Dr. Maragh's solo practice differs fundamentally from multi-physician practices and hospital-employed primary care models common in Baltimore. At Mercy Medical Center's primary care network or Johns Hopkins Community Physicians, patients typically see whoever is available that day and may encounter a different provider at each visit, especially if scheduling is delayed. Those larger networks excel when a patient needs same-day urgent access or a backup appointment when the primary doctor is unavailable; wait times to first appointment can be shorter due to multiple providers.

At a smaller, independent practice like Dr. Maragh's, continuity is the trade-off. One physician across five years means your medical history stays with the same person, and that doctor develops a longitudinal sense of your health patterns. This suits people comfortable waiting two to four weeks for an appointment with their chosen provider and who value ongoing relationship over immediate same-day availability.

Urgent care centers (CareFirst urgent care locations across Baltimore, or Medstar GoHealth urgent care) handle acute problems (sore throat, minor cuts, urinary tract infection signs) in under an hour and accept walk-ins; they do not manage chronic disease or provide continuity. If you are new to Baltimore and need a flu shot while establishing care, urgent care is efficient. If you have diabetes and need your medication adjusted quarterly, a primary care physician is required.

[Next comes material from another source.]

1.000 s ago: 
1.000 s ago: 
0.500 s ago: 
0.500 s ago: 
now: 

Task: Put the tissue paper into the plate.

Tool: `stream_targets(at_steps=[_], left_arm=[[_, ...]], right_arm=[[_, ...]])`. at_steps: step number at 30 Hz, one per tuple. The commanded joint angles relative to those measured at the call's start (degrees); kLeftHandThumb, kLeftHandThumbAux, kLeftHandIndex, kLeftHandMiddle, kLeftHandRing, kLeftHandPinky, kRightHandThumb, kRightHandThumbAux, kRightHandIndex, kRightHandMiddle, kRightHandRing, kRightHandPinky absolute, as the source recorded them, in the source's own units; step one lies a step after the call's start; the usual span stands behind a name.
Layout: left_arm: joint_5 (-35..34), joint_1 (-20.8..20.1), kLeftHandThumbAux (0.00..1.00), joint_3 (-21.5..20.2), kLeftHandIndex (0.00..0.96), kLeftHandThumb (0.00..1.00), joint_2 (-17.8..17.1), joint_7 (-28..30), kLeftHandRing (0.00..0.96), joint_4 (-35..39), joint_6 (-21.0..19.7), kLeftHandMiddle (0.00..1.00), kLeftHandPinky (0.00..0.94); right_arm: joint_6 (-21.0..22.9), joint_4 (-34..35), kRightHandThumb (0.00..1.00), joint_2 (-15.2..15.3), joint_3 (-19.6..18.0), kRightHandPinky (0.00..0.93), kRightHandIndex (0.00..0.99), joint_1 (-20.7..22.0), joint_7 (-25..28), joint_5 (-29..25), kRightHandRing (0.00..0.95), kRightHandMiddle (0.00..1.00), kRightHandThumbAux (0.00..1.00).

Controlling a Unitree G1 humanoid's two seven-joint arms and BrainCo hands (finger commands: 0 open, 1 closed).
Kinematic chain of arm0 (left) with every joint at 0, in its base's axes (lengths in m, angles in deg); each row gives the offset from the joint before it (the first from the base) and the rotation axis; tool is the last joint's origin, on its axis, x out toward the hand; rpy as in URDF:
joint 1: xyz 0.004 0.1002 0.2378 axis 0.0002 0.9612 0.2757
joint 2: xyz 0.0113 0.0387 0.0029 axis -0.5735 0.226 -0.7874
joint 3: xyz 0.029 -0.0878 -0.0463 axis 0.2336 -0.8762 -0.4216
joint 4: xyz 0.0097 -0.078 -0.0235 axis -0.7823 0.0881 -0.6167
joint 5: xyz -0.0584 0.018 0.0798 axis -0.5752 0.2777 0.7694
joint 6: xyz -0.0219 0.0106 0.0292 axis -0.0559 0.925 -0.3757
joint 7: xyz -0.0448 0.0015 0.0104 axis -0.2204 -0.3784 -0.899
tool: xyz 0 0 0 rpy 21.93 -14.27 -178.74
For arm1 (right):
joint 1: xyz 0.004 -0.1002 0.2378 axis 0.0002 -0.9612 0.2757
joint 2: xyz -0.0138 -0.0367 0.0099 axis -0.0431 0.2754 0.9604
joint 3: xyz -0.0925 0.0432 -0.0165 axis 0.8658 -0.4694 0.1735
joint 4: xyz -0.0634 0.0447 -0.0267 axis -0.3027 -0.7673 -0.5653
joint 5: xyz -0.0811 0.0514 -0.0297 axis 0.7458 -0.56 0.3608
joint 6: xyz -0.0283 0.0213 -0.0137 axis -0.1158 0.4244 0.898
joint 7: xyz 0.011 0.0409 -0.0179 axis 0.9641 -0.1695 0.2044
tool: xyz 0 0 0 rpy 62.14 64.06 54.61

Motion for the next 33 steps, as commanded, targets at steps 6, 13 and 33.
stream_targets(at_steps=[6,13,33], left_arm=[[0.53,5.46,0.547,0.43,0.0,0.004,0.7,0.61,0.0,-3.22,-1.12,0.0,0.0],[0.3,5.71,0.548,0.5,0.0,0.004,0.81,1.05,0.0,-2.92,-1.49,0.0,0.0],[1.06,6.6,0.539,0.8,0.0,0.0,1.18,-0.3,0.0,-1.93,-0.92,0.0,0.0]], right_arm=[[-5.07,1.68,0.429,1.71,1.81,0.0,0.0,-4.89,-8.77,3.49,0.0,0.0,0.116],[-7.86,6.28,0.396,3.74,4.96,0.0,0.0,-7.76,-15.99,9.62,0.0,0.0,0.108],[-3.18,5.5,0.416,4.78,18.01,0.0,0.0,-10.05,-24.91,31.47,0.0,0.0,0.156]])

Who suits this practice, and who does not

Dr. Maragh's practice is best for new Baltimore residents seeking a permanent primary care home, people with multiple chronic conditions who benefit from one doctor's long-term perspective, and those with complex medication regimens or polychronic disease (e.g., heart failure plus diabetes) where continuity reduces medication error and duplication of testing.

It is less suitable for people who require same-day or walk-in appointments regularly, those with unstable or acute crises (emergency department is appropriate), or patients already deeply embedded in a large hospital network and requiring frequent subspecialty coordination within that system (though Dr. Maragh can refer out).

The first visit process

New patients call to schedule and are asked to arrive 10 to 15 minutes early for check-in. Bring insurance card, photo ID, and a list of current medications and supplements. The visit itself covers chief complaint, detailed medical history, medication reconciliation (critical because patients often take drugs prescribed years ago that no longer fit their current condition), review of family history, and screening questions for depression, alcohol use, and smoking. Expect a full physical exam. At the end, Dr. Maragh typically schedules a follow-up within 2 to 4 weeks if labs or specific management decisions need review, or annually for preventive care.

Hours, location, and logistics

The practice operates in the Canton neighborhood; the specific street address and parking details should be confirmed directly with the office, as independent practices sometimes relocate or update their parking arrangements. Hours are typically weekday business hours (Monday through Friday, 9 a.m. to 5 p.m.) with limited or no weekend availability; confirm before scheduling.

Parking on Canton's streets is metered during the day, though some independent medical offices have dedicated lots or reserved spots. Call ahead to ask whether the practice has designated parking for patients.

Dr. Maragh's practice fills a gap in Baltimore's primary care landscape: a single physician offering the continuity and unhurried clinical attention increasingly difficult to find in hospital employment models, without the overhead constraints that force larger networks to overbook and shorten visits.